When it comes to over-clocking, one of the basic factors is to be able to increase the voltage. A higher voltage gives more clear signals to the CPU, while at the same time it increases the heat that the CPU emits. If we can cool the CPU properly, we can to a certain limit, increase the voltage. But if the cooling isn’t enough, the temperature will raise considerably, which increases the resistance in the CPU, which leads to worse signals, worse stability and lower over-clocking margins. The other basic factor is of course better cooling. Lower temperatures give, like a voltage increase, purer signals. As we can see in the diagram, phase change cooling not only give a constant higher frequency, but also reacts better to an increase in the voltage and therefore scales better than the two other alternatives.
We end this article by summarizing our conclusions.
The general conclusion is, without surprises: more cooling, more voltage. A bit more surprising is the so called cold-bugs that come up when an electrical circuit stops working because it’s to cold. Some CPUs, and even some of the never GPUs have this bug.
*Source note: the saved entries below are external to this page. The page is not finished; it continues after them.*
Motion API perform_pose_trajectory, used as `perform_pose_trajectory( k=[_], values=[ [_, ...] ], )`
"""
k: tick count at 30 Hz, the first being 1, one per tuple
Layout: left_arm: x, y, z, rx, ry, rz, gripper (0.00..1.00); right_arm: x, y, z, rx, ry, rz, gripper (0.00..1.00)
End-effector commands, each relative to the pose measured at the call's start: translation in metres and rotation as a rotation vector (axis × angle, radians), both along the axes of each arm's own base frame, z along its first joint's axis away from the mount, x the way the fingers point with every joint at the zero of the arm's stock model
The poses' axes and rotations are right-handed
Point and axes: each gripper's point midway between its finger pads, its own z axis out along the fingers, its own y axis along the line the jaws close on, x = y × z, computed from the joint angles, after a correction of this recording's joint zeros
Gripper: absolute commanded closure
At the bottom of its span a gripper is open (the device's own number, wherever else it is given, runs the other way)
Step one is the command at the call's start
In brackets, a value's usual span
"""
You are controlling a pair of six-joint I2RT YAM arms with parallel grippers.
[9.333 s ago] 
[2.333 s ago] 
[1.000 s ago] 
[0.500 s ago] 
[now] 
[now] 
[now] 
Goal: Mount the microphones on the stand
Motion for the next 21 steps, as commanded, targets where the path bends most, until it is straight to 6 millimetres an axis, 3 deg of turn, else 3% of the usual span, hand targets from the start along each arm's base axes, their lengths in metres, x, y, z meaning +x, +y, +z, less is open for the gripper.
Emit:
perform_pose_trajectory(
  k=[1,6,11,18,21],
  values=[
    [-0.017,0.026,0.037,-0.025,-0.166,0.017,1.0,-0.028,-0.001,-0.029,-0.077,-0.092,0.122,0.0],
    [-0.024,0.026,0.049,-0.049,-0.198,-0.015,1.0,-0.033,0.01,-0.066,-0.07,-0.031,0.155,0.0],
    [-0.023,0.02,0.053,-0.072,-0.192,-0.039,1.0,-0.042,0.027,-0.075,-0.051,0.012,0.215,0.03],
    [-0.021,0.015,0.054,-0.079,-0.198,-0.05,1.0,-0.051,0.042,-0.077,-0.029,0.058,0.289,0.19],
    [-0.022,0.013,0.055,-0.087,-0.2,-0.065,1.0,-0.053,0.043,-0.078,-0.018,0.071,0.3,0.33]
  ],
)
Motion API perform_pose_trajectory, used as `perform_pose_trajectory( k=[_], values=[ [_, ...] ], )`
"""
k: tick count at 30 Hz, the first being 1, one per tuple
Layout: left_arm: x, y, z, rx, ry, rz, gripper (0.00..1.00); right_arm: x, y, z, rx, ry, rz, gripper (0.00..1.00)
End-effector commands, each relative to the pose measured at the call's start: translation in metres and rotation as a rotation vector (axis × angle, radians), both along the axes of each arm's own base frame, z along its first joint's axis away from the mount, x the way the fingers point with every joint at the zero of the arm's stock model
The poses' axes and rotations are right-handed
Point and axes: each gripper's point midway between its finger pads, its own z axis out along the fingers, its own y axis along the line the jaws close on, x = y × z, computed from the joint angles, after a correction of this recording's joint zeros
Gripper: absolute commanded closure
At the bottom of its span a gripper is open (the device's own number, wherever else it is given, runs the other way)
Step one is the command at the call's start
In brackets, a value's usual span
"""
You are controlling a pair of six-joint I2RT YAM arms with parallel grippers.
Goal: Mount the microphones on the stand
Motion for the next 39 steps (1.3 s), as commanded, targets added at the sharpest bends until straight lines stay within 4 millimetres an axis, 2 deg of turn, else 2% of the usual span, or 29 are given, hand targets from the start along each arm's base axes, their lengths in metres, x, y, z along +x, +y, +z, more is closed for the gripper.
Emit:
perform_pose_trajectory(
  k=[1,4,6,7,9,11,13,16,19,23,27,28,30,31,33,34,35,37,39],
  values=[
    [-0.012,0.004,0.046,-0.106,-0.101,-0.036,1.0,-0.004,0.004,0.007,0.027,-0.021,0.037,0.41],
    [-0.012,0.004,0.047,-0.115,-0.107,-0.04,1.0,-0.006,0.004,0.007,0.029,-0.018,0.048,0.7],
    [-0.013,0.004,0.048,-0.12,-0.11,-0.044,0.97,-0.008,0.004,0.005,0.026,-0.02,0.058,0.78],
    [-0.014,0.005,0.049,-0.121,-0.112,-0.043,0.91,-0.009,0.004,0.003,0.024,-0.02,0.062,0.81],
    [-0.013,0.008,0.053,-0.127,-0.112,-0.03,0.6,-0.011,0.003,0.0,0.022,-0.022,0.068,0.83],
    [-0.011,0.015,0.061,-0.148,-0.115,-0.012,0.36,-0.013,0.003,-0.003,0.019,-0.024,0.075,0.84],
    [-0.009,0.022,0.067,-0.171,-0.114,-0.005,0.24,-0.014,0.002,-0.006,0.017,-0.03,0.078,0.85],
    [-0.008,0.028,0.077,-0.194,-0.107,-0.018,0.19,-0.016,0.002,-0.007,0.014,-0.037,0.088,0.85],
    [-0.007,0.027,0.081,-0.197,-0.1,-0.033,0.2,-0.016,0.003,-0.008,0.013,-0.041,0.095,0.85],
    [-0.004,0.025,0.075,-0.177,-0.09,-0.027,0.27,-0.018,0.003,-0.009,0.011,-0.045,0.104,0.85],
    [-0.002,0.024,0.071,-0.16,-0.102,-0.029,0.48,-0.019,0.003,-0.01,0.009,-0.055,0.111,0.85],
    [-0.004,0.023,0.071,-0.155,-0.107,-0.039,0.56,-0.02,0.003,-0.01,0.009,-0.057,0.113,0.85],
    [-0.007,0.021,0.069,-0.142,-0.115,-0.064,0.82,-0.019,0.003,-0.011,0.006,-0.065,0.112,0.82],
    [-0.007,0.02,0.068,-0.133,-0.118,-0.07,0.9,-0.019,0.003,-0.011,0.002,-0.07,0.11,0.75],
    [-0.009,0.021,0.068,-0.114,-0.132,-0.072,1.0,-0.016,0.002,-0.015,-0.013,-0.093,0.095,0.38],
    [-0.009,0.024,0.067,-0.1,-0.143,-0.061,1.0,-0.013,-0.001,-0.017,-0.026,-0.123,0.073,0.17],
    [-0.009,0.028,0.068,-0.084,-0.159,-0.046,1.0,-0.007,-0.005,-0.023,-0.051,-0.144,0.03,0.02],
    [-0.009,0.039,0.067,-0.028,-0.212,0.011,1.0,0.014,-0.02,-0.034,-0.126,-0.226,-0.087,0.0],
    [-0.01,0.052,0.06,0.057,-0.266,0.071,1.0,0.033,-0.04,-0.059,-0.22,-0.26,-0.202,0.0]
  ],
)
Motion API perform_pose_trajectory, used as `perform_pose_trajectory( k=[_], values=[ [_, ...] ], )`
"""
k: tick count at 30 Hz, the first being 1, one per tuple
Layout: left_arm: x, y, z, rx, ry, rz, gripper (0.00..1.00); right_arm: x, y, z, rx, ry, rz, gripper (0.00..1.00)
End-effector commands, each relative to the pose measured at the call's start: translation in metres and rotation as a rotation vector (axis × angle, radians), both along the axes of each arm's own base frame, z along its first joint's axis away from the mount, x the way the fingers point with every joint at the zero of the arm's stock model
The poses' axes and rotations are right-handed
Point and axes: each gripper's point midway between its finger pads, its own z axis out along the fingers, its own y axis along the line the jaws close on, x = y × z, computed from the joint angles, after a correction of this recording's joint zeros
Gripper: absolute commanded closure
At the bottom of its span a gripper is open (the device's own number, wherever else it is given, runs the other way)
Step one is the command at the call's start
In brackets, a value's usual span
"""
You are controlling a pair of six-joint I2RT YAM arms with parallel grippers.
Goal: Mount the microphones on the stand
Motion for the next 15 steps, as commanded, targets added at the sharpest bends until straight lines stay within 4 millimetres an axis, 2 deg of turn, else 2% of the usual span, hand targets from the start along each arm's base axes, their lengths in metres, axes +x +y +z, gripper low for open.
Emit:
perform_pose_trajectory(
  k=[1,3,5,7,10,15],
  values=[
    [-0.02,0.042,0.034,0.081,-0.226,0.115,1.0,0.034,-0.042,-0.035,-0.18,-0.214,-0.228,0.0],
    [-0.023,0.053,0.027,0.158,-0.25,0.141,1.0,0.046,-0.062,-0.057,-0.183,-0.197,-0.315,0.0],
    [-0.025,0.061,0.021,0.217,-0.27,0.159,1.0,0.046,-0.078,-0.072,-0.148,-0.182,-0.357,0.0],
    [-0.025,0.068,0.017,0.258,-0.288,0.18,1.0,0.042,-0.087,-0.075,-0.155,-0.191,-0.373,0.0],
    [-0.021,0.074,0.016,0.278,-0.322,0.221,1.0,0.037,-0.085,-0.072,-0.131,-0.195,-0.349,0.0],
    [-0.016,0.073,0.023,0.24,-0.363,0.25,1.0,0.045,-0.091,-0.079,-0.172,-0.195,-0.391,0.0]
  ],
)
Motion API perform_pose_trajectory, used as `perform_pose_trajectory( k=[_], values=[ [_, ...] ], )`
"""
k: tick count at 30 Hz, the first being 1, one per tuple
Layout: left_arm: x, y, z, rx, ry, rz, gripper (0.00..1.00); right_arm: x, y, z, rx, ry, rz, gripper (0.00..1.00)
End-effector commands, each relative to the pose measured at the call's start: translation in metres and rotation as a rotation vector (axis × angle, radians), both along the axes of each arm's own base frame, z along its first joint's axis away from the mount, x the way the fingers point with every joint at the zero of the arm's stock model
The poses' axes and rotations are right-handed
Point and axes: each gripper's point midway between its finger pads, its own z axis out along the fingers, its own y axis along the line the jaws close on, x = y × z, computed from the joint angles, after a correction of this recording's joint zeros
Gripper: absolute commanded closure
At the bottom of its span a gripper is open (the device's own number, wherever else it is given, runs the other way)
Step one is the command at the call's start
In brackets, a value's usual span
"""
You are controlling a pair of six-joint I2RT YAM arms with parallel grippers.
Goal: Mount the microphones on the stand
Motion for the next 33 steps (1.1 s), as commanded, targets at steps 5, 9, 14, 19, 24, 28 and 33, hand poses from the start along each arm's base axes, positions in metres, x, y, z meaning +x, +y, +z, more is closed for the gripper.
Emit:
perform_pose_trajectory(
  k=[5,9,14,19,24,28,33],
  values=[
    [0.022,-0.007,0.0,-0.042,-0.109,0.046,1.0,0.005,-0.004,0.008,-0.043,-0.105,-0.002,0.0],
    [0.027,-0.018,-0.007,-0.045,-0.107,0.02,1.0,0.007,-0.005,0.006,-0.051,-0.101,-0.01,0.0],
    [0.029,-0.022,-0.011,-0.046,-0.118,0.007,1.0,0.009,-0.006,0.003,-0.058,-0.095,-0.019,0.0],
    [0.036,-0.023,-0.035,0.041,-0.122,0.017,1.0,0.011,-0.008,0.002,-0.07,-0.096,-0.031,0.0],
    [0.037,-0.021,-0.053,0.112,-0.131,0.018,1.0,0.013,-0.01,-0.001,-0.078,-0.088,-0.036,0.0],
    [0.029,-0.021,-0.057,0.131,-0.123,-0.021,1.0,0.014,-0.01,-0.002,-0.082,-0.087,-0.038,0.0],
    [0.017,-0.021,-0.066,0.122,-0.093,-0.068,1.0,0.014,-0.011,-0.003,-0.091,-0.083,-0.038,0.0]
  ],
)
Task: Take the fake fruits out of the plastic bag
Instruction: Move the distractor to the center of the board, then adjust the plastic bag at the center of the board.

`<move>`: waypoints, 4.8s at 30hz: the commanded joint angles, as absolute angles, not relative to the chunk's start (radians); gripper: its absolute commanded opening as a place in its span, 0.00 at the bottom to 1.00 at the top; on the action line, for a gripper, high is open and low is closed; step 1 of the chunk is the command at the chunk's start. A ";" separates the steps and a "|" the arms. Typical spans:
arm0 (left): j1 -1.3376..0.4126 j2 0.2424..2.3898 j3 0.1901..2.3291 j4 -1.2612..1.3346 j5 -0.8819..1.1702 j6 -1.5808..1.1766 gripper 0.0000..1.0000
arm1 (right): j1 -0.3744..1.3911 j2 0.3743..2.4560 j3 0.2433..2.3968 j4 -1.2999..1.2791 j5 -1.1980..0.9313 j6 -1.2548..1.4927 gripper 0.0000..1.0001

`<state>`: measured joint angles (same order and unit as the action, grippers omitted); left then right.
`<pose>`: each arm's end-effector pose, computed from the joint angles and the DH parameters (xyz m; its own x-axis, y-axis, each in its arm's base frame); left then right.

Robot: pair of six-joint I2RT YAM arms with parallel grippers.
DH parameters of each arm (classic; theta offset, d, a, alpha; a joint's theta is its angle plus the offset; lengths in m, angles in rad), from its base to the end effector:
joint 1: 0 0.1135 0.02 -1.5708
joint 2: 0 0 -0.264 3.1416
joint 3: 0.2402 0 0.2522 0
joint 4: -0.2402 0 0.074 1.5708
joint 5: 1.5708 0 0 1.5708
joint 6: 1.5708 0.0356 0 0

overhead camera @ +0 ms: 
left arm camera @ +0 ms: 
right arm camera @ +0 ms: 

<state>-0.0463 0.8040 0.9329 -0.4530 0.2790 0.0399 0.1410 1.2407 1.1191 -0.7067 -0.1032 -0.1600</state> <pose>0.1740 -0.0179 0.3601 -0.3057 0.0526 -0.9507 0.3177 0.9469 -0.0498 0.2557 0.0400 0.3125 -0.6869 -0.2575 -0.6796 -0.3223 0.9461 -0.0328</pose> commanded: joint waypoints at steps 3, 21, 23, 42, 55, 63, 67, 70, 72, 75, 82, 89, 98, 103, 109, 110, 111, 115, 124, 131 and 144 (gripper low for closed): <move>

Depending of what CPU you are using, this bug occurs at different temperatures, everything from -40C to -120C or lower. So far this is not common, when you use a single-step-system like ours. This is a challenge that has affected overclockers around the world, and we will probably se more of it in the future.
We hope that we have given you a well documented insight of how a CPU is affected by different types of cooling devices and what increases in performance you can expect. Partly with an FX-57 CPU, but also what increases in performance you get when changing from air to water or even a phase change.
Finally, we would like to thank AMD, whom has sent us this CPU for testing.